Adams, quant à lui, a déclaré que les personnes exposées aux effets à court terme des incendies de forêt devraient rester à l’intérieur pendant que des avis sur la qualité de l’air sont en place. Quant aux personnes qui vivent dans des zones sujettes aux incendies de forêt, il a recommandé d’acheter un purificateur d’air et de s’assurer que leur fournaise et leurs filtres de climatisation sont nettoyés régulièrement pour réduire la quantité de contaminants dans leur maison.
Pour atténuer les impacts psychologiques des incendies de forêt, Radu a encouragé à dormir au moins sept à huit heures par nuit, à manger sainement, à pratiquer autant que possible une activité physique à l’intérieur et à rester en contact avec ses amis et sa famille.
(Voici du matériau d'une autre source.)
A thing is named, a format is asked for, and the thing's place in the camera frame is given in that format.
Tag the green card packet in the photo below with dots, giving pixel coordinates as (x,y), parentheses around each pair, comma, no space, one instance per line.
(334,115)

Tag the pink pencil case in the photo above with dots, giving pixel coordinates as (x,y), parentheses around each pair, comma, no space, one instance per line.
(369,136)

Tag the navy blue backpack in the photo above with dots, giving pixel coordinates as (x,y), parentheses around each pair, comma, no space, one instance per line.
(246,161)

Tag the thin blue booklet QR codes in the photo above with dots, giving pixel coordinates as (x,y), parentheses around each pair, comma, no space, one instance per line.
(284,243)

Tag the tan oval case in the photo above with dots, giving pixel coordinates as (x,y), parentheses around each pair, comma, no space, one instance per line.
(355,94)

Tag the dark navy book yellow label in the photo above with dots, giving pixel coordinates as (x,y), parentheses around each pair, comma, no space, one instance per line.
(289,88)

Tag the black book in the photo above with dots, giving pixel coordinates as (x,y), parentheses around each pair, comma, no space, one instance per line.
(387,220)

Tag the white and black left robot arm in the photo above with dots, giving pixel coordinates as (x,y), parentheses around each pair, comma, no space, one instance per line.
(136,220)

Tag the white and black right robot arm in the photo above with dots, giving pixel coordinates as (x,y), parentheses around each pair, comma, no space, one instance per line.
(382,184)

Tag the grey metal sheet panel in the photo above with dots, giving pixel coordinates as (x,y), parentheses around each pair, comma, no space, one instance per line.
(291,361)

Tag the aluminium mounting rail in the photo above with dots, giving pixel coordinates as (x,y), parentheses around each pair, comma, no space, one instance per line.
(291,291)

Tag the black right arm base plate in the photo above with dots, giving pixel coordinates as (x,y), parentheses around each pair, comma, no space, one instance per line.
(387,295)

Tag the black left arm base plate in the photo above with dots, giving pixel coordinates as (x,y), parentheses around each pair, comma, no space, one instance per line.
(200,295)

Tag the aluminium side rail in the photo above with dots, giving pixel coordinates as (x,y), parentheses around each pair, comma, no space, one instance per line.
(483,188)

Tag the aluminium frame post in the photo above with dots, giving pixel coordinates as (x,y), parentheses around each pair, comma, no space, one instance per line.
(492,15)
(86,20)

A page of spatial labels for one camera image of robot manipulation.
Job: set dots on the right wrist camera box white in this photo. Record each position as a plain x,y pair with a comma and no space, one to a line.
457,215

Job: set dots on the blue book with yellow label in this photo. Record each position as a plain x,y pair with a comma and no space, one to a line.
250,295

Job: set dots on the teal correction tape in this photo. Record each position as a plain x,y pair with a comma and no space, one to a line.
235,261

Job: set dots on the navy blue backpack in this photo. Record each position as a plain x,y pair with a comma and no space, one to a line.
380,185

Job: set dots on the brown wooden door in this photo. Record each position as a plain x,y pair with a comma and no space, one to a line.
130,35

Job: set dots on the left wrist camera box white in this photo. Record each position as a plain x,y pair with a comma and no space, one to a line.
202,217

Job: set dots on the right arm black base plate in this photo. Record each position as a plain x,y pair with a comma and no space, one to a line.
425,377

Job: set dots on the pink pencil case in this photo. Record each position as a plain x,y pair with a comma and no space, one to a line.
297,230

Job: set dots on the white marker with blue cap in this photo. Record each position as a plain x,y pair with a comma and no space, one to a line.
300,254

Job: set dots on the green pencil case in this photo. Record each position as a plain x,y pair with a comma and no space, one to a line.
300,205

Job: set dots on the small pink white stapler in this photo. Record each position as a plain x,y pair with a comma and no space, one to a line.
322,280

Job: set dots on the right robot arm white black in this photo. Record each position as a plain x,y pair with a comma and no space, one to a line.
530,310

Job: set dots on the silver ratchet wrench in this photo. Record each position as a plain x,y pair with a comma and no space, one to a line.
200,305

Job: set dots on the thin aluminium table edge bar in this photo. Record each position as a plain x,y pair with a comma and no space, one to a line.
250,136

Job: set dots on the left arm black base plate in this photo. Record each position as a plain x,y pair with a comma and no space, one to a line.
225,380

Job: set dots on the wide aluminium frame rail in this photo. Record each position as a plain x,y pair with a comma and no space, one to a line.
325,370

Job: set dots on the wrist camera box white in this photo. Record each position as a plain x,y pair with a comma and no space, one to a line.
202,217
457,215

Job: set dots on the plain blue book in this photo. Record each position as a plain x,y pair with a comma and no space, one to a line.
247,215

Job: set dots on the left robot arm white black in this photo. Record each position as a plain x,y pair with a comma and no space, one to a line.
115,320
Feltmate a déclaré qu’il était crucial que le Canada s’adapte aux risques météorologiques extrêmes qui se font sentir dans tout le pays – de la chaleur extrême aux inondations en passant par les incendies de forêt.
«Aussi mauvaises que soient les choses maintenant, elles vont certainement empirer à l’avenir. Le changement climatique est irréversible — point final. C’est là pour rester. Nous ne reculons pas. Et nous ferions mieux d’apprendre à nous adapter et nous savons que nous devons nous adapter rapidement », a-t-il déclaré.